WHAT IS NEEDED →
Beneath this instruction is a block of data; output from it exactly the lines that run from the one containing "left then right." through the one containing "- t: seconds", inclusive.
DATASET EXTRACT START
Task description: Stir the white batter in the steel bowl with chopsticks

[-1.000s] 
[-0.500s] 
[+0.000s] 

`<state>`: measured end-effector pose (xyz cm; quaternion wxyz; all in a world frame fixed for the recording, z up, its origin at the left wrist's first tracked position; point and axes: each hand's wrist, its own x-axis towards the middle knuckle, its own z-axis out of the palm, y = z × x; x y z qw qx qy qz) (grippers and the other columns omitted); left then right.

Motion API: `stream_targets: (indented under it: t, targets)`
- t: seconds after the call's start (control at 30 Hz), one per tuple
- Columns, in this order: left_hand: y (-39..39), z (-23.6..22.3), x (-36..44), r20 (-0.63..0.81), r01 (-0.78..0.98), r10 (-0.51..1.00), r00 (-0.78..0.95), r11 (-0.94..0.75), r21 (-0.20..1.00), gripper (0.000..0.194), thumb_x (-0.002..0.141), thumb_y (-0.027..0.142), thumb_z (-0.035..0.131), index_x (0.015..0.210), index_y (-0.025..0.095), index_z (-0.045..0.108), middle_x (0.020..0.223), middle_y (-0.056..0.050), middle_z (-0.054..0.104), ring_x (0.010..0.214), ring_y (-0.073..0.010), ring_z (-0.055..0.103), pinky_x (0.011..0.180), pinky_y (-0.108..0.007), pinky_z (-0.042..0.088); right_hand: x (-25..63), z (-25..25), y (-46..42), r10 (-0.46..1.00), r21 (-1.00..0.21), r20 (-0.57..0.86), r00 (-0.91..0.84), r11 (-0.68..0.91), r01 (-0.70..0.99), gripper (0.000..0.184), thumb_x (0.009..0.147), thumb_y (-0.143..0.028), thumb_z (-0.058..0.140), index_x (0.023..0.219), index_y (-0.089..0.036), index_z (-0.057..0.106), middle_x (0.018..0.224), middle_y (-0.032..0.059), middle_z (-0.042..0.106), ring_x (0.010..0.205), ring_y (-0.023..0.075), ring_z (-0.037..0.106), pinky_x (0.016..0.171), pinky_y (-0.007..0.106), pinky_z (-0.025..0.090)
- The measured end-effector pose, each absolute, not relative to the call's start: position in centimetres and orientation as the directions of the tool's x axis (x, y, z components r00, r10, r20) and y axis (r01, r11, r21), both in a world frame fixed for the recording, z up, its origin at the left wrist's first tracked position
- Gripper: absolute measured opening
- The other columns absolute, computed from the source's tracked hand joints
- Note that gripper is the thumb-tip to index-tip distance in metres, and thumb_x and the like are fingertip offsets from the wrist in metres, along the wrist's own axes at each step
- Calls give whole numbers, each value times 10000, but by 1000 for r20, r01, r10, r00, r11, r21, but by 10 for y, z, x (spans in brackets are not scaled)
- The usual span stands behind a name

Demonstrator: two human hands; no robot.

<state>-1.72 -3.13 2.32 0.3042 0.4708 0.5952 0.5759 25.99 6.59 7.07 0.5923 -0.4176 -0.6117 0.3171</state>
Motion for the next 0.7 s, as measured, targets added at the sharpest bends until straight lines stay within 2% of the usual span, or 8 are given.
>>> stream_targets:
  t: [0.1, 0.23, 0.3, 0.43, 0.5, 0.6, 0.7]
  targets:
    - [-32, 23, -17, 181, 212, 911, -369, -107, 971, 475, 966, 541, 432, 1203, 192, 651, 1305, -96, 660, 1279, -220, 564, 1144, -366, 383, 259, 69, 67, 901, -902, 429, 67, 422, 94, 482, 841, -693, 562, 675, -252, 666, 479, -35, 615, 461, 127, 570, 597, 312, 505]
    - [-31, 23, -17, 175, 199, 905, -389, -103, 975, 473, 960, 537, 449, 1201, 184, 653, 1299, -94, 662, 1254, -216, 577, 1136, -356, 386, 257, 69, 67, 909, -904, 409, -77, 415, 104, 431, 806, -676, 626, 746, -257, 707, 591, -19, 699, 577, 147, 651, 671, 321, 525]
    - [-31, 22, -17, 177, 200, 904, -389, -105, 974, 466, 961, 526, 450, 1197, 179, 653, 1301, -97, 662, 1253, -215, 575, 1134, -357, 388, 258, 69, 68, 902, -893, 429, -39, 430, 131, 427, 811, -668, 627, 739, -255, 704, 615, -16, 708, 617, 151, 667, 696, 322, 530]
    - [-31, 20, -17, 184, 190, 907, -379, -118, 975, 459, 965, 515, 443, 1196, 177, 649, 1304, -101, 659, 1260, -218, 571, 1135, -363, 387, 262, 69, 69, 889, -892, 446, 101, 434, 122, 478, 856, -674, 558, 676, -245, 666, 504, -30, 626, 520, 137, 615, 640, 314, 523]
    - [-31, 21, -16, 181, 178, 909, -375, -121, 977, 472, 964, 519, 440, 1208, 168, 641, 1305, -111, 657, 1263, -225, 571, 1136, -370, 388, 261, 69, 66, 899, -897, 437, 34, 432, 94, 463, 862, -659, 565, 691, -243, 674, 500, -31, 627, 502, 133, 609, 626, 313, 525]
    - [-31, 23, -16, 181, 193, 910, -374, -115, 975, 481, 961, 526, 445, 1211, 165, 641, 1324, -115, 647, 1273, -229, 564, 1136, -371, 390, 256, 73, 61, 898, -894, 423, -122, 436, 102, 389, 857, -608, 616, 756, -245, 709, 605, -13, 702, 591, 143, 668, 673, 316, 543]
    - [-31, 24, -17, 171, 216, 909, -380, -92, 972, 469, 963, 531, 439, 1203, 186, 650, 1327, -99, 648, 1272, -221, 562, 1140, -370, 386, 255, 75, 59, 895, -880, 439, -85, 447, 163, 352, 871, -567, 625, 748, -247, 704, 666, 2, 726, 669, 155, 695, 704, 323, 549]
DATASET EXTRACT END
WRITTEN RESPONSE →
`<state>`: measured end-effector pose (xyz cm; quaternion wxyz; all in a world frame fixed for the recording, z up, its origin at the left wrist's first tracked position; point and axes: each hand's wrist, its own x-axis towards the middle knuckle, its own z-axis out of the palm, y = z × x; x y z qw qx qy qz) (grippers and the other columns omitted); left then right.

Motion API: `stream_targets: (indented under it: t, targets)`
- t: seconds after the call's start (control at 30 Hz), one per tuple

The response is now finished.